This preview is really a landmark release for a rew reasons:

1. It is the first commercial application server release that showcases the next generation of standardized persistence.

2. It enables actual unit testability of CMP entities using JUnit or any other test framework outside the server.

3. It provides support for migrating from EJB 2.x to EJB 3.0.

The preview can be downloaded for free here.

EJB 3.0 - It's new, it's hip... and it has interceptors

Mike Keith - Tue, 2005-02-08 21:46

It seems that some people have been complaining that they are in the dark about where EJB 3.0 is at and what is done/still unfinished. If you are amongst this somewhat anxious and concerned gaggle of squawkers then squawk no more. The second EJB 3.0 checkpoint has been reached and Early Access 2 Draft is available for all to read and comment on. Go to the Sun download site to get it while the bits are still hot.

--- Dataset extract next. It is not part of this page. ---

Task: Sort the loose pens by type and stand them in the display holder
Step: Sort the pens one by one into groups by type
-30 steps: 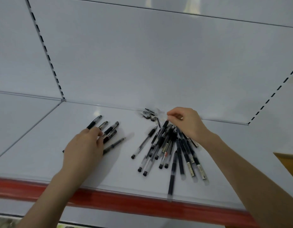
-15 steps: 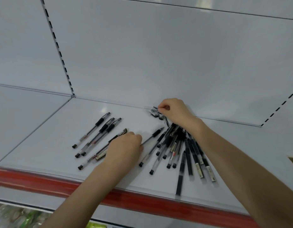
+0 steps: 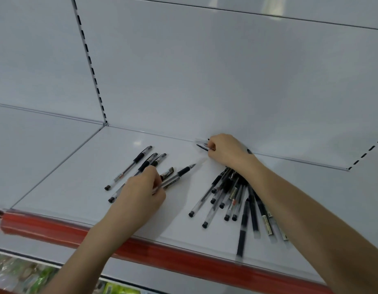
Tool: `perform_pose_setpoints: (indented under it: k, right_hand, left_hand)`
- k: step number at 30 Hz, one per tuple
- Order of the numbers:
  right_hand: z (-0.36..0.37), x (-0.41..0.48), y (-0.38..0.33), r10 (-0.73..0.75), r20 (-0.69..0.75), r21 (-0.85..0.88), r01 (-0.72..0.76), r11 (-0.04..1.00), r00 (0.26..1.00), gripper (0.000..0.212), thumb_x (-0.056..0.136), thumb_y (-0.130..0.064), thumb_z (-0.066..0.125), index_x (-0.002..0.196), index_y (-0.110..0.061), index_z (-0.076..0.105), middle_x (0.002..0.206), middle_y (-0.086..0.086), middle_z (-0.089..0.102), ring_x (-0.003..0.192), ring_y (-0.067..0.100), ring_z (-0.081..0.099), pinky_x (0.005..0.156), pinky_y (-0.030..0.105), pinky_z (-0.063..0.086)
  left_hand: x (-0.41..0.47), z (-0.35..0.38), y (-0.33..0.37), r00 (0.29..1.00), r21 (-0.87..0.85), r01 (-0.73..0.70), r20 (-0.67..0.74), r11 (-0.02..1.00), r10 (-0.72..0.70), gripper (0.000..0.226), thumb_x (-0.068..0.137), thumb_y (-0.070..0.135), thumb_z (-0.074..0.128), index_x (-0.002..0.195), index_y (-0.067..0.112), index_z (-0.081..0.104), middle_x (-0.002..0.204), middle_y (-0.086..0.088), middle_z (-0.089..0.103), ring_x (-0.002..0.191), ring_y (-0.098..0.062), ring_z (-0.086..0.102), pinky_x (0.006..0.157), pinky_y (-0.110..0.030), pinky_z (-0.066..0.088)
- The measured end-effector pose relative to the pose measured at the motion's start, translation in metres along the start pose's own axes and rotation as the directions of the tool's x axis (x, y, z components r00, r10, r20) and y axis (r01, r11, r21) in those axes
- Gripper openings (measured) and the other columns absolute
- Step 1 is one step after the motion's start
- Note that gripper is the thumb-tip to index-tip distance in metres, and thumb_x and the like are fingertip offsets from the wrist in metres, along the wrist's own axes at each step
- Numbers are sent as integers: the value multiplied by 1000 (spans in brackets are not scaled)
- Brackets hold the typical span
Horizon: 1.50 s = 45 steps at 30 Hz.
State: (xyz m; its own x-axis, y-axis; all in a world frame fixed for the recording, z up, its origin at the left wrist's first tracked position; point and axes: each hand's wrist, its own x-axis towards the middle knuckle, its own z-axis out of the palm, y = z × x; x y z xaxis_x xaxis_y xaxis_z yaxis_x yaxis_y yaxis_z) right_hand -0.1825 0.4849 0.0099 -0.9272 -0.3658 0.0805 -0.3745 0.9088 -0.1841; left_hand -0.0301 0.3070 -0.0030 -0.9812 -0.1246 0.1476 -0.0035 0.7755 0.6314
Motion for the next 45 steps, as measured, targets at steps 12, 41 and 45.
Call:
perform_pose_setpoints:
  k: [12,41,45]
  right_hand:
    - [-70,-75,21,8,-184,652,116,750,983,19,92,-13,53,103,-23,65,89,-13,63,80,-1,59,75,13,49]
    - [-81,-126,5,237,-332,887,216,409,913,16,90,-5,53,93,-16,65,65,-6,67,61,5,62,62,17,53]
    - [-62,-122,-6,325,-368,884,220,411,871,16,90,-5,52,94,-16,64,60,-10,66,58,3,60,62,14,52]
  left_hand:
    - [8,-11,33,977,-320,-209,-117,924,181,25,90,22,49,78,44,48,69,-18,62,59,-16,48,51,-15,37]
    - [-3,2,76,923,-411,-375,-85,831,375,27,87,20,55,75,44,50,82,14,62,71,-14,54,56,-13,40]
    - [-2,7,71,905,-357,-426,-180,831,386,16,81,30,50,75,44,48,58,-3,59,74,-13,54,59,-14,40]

The first thing that the keen observer will notice is that the spec has been split into two documents. The first is the Simplified EJB API for session and message-driven beans that exist uniquely within the J2EE container. The second is the persistence API that will be able to reside both within J2EE and in standalone J2SE mode. While the exact API for accessing stuff like the EntityManager outside of J2EE is not yet included in the spec the packages have been split off into javax.ejb and javax.persistence to accommodate the additional non-managed execution environment. We are working now on filling in the API calls for the J2SE persistence side of entities and would be really happy to get feedback, regardless of your current favorite persistence flavor.

A bunch more stuff has also been added in since the last draft including interceptors, event callbacks and native SQL queries. The O/R mappings have had some ironing as well so not only have some more mappings like LOBs been added but more default values have been added for simpler mapping.

There are lots of other things that we would like to get feedback on, though, as well, so don't keep your thoughts to yourself or your friends. Please comment either here, or to the new feedback alias that is mentioned on the spec (ejb3-edr2-feedback_at_sun.com). Note that the feedback alias has changed from the EA1 alias in an attempt to outrun the spammers. (I'm sure they will find us again, though. They are kind of like the scum in your bathroom drain. It doesn't seem to matter how clean you can get it at any given time, you know it will come back.) Some of the things that we are interested in hearing about are:

- whether the EJB system should be generating a business interface for a session bean or whether the developer should just provide it (or an IDE can generate it)

- if the approach to migration of 2.x session beans to the 3.0 API is appropriate as an adapter pattern

- whether new EJB QL enhancements and/or OR mapping annotations should be made available on 2.x entities as well

So we are looking forward to any and all feedback. Again, it doesn't matter what persistence stripe you are as long as you have a real and evidenced view.

Open source injustice - a new gripe

Mike Keith - Wed, 2005-01-12 22:06

I hate the fact that I am writing yet another in a seemingly interminable list of fashionable commentaries on open source. I suppose the fact that I am continuing to write means that I feel more passion for my gripe than I feel embarrassed for my lack of originality. If I can salvage even a shred of pride in the face of doing this it may come from the fact that at least I have not seen anybody else complain about it. Of course I am probably wrong about that, but if so, good. Maybe lots of people will complain and things will change.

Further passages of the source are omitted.